Eine Bestätigung für diese Behauptung sei bis jetzt nicht zu erhalten - weder aus dem Bundeskanzler- und Außenamt (federführend und damit hauptverantwortlich!) noch aus dem Verkehrsministerium. Das Transitforum Austria-Tirol fordere daher angesichts der Schwere dieser Behauptung die österreichische Bundesregierung auf, entweder die notwendigen Grundlagen - Regierungsbeschluss, Ministerratsvortrag etc. - offen zu legen oder diese Behauptungen zurück zu weisen. Dann sei jedenfalls auch darüber nachzudenken, ob sich die Republik Österreich noch länger einen Kommissar leisten kann, der nicht nur die Unwahrheit spreche, sondern zudem auch noch Jahr für Jahr den bestehenden EU-Beitrittsvertrag breche. Auf Vertragsbrecher müsse jedenfalls bei der Lösung der Transitproblematik verzichtet werden.
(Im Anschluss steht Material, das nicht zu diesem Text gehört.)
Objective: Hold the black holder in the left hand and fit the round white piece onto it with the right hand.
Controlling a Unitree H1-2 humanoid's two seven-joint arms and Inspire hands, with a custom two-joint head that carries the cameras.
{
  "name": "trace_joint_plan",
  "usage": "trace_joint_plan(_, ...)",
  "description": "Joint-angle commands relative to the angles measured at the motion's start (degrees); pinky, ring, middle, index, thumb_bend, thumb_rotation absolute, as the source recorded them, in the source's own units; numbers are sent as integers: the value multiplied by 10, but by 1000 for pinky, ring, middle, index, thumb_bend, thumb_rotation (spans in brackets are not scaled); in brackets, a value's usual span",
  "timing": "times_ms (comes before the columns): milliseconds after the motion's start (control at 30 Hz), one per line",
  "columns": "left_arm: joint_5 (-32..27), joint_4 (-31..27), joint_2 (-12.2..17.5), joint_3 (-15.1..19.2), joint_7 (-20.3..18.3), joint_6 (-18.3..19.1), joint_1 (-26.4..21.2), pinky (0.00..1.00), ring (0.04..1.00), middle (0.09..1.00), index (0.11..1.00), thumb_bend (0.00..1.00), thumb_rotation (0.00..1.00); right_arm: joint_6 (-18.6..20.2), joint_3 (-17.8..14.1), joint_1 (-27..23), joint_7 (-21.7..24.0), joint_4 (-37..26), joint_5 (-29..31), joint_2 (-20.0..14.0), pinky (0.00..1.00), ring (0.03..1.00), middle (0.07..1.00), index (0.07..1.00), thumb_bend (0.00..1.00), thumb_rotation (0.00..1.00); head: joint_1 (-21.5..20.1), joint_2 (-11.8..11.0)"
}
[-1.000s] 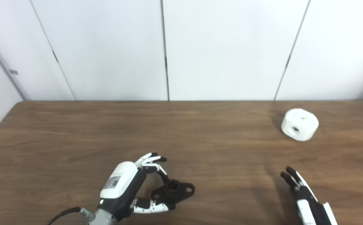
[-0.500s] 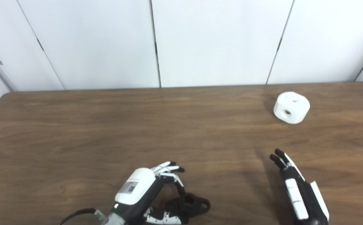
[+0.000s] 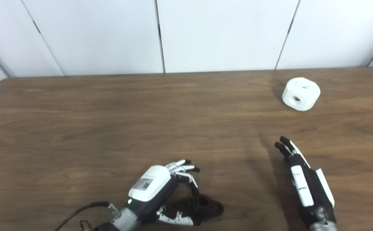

"Anarchie auf der Straße"?
Ebenso beharrte das Transitforum Austria-Tirol darauf, dass "dieser sittenwidrige Vorschlag" auf Grund seiner unannehmbaren Konsequenzen strikt zurückgewiesen werde. Wer die mengenmäßige Begrenzung aushebeln wolle, solle lieber gleich die "Anarchie auf der Straße" ausrufen. Sollte die Bundesregierung aber diesen Vorschlag tatsächlich gemacht haben, sei diese Koalition zu beenden. Denn eine Aufgabe der Fahrtenbeschränkung habe derartige nachteilige Folgen, dass weite Teile der Alpentäler in wenigen Jahren (vor allem am Brenner und Tauern) unbewohnbar und unbewirtschaftbar wären.